- DATASET EXCERPT -
● ● ● ● ●

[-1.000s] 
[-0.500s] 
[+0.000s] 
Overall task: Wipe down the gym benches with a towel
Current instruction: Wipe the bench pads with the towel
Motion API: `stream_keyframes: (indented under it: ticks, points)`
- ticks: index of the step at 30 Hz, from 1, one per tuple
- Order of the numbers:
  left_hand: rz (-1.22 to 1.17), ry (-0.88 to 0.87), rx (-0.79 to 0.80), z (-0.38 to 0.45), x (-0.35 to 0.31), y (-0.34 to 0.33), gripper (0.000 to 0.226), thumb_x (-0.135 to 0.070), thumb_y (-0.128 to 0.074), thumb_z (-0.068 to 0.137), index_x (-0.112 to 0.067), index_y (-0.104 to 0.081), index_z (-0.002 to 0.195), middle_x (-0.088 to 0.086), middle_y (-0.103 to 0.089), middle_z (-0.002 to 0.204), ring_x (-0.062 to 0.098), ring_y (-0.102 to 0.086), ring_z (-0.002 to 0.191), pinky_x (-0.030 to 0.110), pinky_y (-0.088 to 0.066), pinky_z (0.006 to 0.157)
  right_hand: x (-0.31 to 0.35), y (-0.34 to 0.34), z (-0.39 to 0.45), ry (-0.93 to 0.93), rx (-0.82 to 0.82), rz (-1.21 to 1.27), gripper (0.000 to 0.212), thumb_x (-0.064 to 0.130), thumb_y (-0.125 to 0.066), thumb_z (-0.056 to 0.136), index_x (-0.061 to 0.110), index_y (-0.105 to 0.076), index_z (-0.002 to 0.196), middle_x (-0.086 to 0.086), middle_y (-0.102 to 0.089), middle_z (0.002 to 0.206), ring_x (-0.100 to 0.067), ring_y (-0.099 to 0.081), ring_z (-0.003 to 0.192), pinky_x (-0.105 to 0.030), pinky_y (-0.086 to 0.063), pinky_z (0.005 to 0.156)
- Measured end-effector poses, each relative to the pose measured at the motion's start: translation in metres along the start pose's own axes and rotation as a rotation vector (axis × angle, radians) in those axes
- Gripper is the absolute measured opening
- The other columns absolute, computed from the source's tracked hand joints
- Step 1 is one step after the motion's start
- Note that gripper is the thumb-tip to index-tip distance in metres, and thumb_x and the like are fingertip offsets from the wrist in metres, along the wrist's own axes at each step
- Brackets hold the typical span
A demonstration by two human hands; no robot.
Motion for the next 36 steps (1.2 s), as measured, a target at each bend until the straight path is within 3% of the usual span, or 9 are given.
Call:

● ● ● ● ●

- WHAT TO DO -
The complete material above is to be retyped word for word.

- RESPONSE TO THE EXERCISE -
[-1.000s] 
[-0.500s] 
[+0.000s] 
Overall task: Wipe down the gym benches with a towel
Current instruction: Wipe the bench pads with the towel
Motion API: `stream_keyframes: (indented under it: ticks, points)`
- ticks: index of the step at 30 Hz, from 1, one per tuple
- Order of the numbers:
  left_hand: rz (-1.22 to 1.17), ry (-0.88 to 0.87), rx (-0.79 to 0.80), z (-0.38 to 0.45), x (-0.35 to 0.31), y (-0.34 to 0.33), gripper (0.000 to 0.226), thumb_x (-0.135 to 0.070), thumb_y (-0.128 to 0.074), thumb_z (-0.068 to 0.137), index_x (-0.112 to 0.067), index_y (-0.104 to 0.081), index_z (-0.002 to 0.195), middle_x (-0.088 to 0.086), middle_y (-0.103 to 0.089), middle_z (-0.002 to 0.204), ring_x (-0.062 to 0.098), ring_y (-0.102 to 0.086), ring_z (-0.002 to 0.191), pinky_x (-0.030 to 0.110), pinky_y (-0.088 to 0.066), pinky_z (0.006 to 0.157)
  right_hand: x (-0.31 to 0.35), y (-0.34 to 0.34), z (-0.39 to 0.45), ry (-0.93 to 0.93), rx (-0.82 to 0.82), rz (-1.21 to 1.27), gripper (0.000 to 0.212), thumb_x (-0.064 to 0.130), thumb_y (-0.125 to 0.066), thumb_z (-0.056 to 0.136), index_x (-0.061 to 0.110), index_y (-0.105 to 0.076), index_z (-0.002 to 0.196), middle_x (-0.086 to 0.086), middle_y (-0.102 to 0.089), middle_z (0.002 to 0.206), ring_x (-0.100 to 0.067), ring_y (-0.099 to 0.081), ring_z (-0.003 to 0.192), pinky_x (-0.105 to 0.030), pinky_y (-0.086 to 0.063), pinky_z (0.005 to 0.156)
- Measured end-effector poses, each relative to the pose measured at the motion's start: translation in metres along the start pose's own axes and rotation as a rotation vector (axis × angle, radians) in those axes
- Gripper is the absolute measured opening
- The other columns absolute, computed from the source's tracked hand joints
- Step 1 is one step after the motion's start
- Note that gripper is the thumb-tip to index-tip distance in metres, and thumb_x and the like are fingertip offsets from the wrist in metres, along the wrist's own axes at each step
- Brackets hold the typical span
A demonstration by two human hands; no robot.
Motion for the next 36 steps (1.2 s), as measured, a target at each bend until the straight path is within 3% of the usual span, or 9 are given.
Call:

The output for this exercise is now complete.